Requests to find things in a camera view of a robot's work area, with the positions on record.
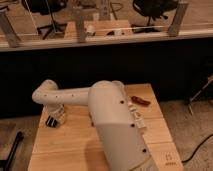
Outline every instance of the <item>floor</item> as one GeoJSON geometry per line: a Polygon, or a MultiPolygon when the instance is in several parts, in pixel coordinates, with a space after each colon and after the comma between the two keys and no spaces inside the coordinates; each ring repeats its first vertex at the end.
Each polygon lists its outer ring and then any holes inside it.
{"type": "MultiPolygon", "coordinates": [[[[186,14],[183,19],[182,29],[195,30],[203,28],[213,29],[213,1],[212,0],[187,0],[189,5],[186,14]]],[[[41,15],[40,13],[30,13],[24,9],[21,0],[20,3],[11,4],[10,10],[6,12],[15,32],[21,37],[22,40],[34,40],[41,39],[41,35],[38,35],[36,27],[43,26],[51,23],[50,15],[41,15]]],[[[54,19],[60,23],[67,23],[74,20],[73,16],[73,4],[76,0],[69,0],[66,8],[57,13],[53,13],[54,19]]],[[[132,7],[132,1],[126,0],[111,0],[113,3],[113,9],[118,19],[125,19],[130,24],[137,24],[145,26],[147,23],[147,17],[141,16],[132,7]]],[[[93,14],[97,13],[97,8],[84,9],[83,17],[85,20],[92,20],[93,14]]],[[[152,21],[152,24],[159,30],[165,31],[172,23],[175,15],[175,10],[166,12],[168,16],[167,20],[157,19],[152,21]]],[[[55,39],[61,38],[60,34],[51,34],[48,38],[55,39]]],[[[0,41],[4,40],[4,36],[0,29],[0,41]]]]}
{"type": "MultiPolygon", "coordinates": [[[[213,103],[197,101],[192,103],[194,114],[183,101],[160,102],[160,107],[168,124],[181,160],[187,159],[196,146],[213,133],[213,103]]],[[[11,171],[26,171],[40,116],[0,120],[0,159],[5,159],[17,133],[24,132],[24,140],[18,147],[11,165],[11,171]]],[[[194,158],[184,164],[186,171],[213,170],[213,137],[206,141],[194,158]]]]}

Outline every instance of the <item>cable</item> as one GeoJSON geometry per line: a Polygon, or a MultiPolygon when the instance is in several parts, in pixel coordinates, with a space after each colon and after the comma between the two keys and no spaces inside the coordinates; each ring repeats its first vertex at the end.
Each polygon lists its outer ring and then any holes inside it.
{"type": "Polygon", "coordinates": [[[118,17],[116,15],[116,12],[119,11],[119,10],[121,10],[123,8],[123,4],[117,3],[117,2],[110,2],[110,7],[112,9],[112,14],[113,14],[114,18],[117,20],[118,17]],[[120,5],[120,8],[114,9],[113,5],[120,5]]]}
{"type": "Polygon", "coordinates": [[[193,157],[194,155],[196,154],[197,150],[209,139],[213,136],[213,134],[210,134],[208,137],[206,137],[194,150],[194,152],[192,153],[192,155],[186,159],[186,160],[183,160],[182,163],[187,163],[189,162],[193,157]]]}

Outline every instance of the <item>office chair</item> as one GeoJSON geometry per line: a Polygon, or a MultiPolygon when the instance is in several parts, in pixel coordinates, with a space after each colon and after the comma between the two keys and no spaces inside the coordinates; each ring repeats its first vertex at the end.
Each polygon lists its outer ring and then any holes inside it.
{"type": "Polygon", "coordinates": [[[39,12],[41,15],[51,16],[51,24],[37,27],[39,34],[42,33],[42,29],[48,29],[42,39],[45,39],[51,32],[64,32],[62,27],[66,27],[67,24],[59,24],[53,18],[53,12],[58,12],[63,8],[66,8],[68,0],[22,0],[23,7],[31,11],[32,13],[39,12]]]}
{"type": "Polygon", "coordinates": [[[146,28],[135,29],[141,26],[132,25],[134,33],[159,32],[154,27],[150,27],[151,19],[155,21],[163,17],[163,19],[167,20],[168,16],[164,15],[164,13],[176,9],[178,0],[133,0],[132,6],[137,13],[144,17],[148,17],[146,28]]]}

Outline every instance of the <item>desk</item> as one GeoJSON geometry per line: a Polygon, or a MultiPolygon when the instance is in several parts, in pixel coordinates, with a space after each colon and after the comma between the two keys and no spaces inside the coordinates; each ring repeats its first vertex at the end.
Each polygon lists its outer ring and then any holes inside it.
{"type": "MultiPolygon", "coordinates": [[[[143,114],[147,131],[145,142],[159,171],[181,171],[183,166],[150,84],[127,85],[129,96],[151,101],[137,106],[143,114]]],[[[109,171],[104,152],[87,107],[65,106],[66,124],[59,128],[45,126],[43,112],[29,164],[29,171],[109,171]]]]}
{"type": "MultiPolygon", "coordinates": [[[[132,29],[128,20],[107,20],[107,21],[85,21],[85,28],[92,25],[95,28],[95,36],[106,36],[114,29],[122,29],[123,35],[132,35],[132,29]]],[[[68,22],[64,38],[76,37],[75,22],[68,22]]]]}

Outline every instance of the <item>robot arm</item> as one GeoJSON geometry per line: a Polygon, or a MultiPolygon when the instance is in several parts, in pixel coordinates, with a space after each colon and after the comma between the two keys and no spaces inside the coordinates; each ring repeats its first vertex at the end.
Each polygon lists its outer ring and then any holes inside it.
{"type": "Polygon", "coordinates": [[[91,88],[59,90],[53,81],[47,80],[32,97],[59,122],[63,104],[88,105],[112,171],[156,171],[123,87],[121,82],[100,81],[91,88]]]}

_ _ _

Please, without any pictures, print each entry exactly.

YOUR RESPONSE:
Requests to find things in a camera view of a robot's work area, with the positions on record.
Outline every instance of the <item>floor</item> as one GeoJSON geometry per line: a Polygon, or a MultiPolygon when the instance is in several parts, in pixel coordinates, with a space after each colon and after the comma between the two keys and no spaces inside the coordinates; each ring repeats its first vertex at the end.
Each polygon lists its outer ring and then any holes inside it.
{"type": "MultiPolygon", "coordinates": [[[[186,14],[183,19],[182,29],[195,30],[203,28],[213,29],[213,1],[212,0],[187,0],[189,5],[186,14]]],[[[41,15],[40,13],[30,13],[24,9],[21,0],[20,3],[11,4],[10,10],[6,12],[15,32],[21,37],[22,40],[34,40],[41,39],[41,35],[38,35],[36,27],[43,26],[51,23],[50,15],[41,15]]],[[[54,19],[60,23],[67,23],[74,20],[73,16],[73,4],[76,0],[69,0],[66,8],[57,13],[53,13],[54,19]]],[[[132,7],[132,1],[126,0],[111,0],[113,3],[113,9],[118,19],[125,19],[130,24],[137,24],[145,26],[147,23],[147,17],[141,16],[132,7]]],[[[93,14],[97,13],[97,8],[84,9],[83,17],[85,20],[92,20],[93,14]]],[[[152,21],[152,24],[159,30],[165,31],[172,23],[175,15],[175,10],[166,12],[168,16],[167,20],[157,19],[152,21]]],[[[55,39],[61,38],[60,34],[51,34],[48,38],[55,39]]],[[[0,41],[4,40],[4,36],[0,29],[0,41]]]]}
{"type": "MultiPolygon", "coordinates": [[[[213,103],[197,101],[192,103],[194,114],[183,101],[160,102],[160,107],[168,124],[181,160],[187,159],[196,146],[213,133],[213,103]]],[[[11,171],[26,171],[40,116],[0,120],[0,159],[5,159],[17,133],[24,132],[24,140],[18,147],[11,165],[11,171]]],[[[194,158],[184,164],[186,171],[213,170],[213,137],[206,141],[194,158]]]]}

Outline every instance of the <item>cable</item> as one GeoJSON geometry per line: a Polygon, or a MultiPolygon when the instance is in several parts, in pixel coordinates, with a space after each colon and after the comma between the two keys and no spaces inside the coordinates; each ring repeats its first vertex at the end.
Each polygon lists its outer ring and then any holes inside it.
{"type": "Polygon", "coordinates": [[[118,17],[116,15],[116,12],[119,11],[119,10],[121,10],[123,8],[123,4],[117,3],[117,2],[110,2],[110,7],[112,9],[112,14],[113,14],[114,18],[117,20],[118,17]],[[120,5],[120,8],[114,9],[113,5],[120,5]]]}
{"type": "Polygon", "coordinates": [[[193,157],[194,155],[196,154],[197,150],[209,139],[213,136],[213,134],[210,134],[208,137],[206,137],[194,150],[194,152],[192,153],[192,155],[186,159],[186,160],[183,160],[182,163],[187,163],[189,162],[193,157]]]}

Outline every instance of the <item>office chair</item> as one GeoJSON geometry per line: a Polygon, or a MultiPolygon when the instance is in several parts, in pixel coordinates, with a space after each colon and after the comma between the two keys and no spaces inside the coordinates; each ring repeats its first vertex at the end.
Each polygon lists its outer ring and then any holes inside it.
{"type": "Polygon", "coordinates": [[[39,12],[41,15],[51,16],[51,24],[37,27],[39,34],[42,33],[42,29],[48,29],[42,39],[45,39],[51,32],[64,32],[62,27],[66,27],[67,24],[59,24],[53,18],[53,12],[58,12],[63,8],[66,8],[68,0],[22,0],[23,7],[31,11],[32,13],[39,12]]]}
{"type": "Polygon", "coordinates": [[[146,28],[135,29],[141,26],[132,25],[134,33],[159,32],[154,27],[150,27],[151,19],[155,21],[163,17],[163,19],[167,20],[168,16],[164,15],[164,13],[176,9],[178,0],[133,0],[132,6],[137,13],[144,17],[148,17],[146,28]]]}

Outline every instance of the <item>desk</item> as one GeoJSON geometry per line: a Polygon, or a MultiPolygon when the instance is in several parts, in pixel coordinates, with a space after each colon and after the comma between the two keys and no spaces inside the coordinates; each ring repeats its first vertex at the end.
Each polygon lists its outer ring and then any holes inside it.
{"type": "MultiPolygon", "coordinates": [[[[143,114],[147,131],[145,142],[159,171],[181,171],[183,166],[150,84],[127,85],[129,96],[151,101],[137,106],[143,114]]],[[[109,171],[104,152],[87,107],[65,106],[66,124],[59,128],[45,126],[43,112],[29,164],[29,171],[109,171]]]]}
{"type": "MultiPolygon", "coordinates": [[[[132,29],[128,20],[107,20],[107,21],[85,21],[85,28],[92,25],[95,28],[95,36],[106,36],[114,29],[122,29],[123,35],[132,35],[132,29]]],[[[68,22],[64,38],[76,37],[75,22],[68,22]]]]}

Outline every instance of the <item>robot arm</item> as one GeoJSON geometry per line: a Polygon, or a MultiPolygon when the instance is in several parts, in pixel coordinates, with a space after each colon and after the comma between the two keys and no spaces inside the coordinates; each ring repeats its first vertex at the end.
Each polygon lists its outer ring and then any holes inside it.
{"type": "Polygon", "coordinates": [[[91,88],[59,90],[53,81],[47,80],[32,97],[59,122],[63,104],[88,105],[112,171],[156,171],[123,87],[121,82],[100,81],[91,88]]]}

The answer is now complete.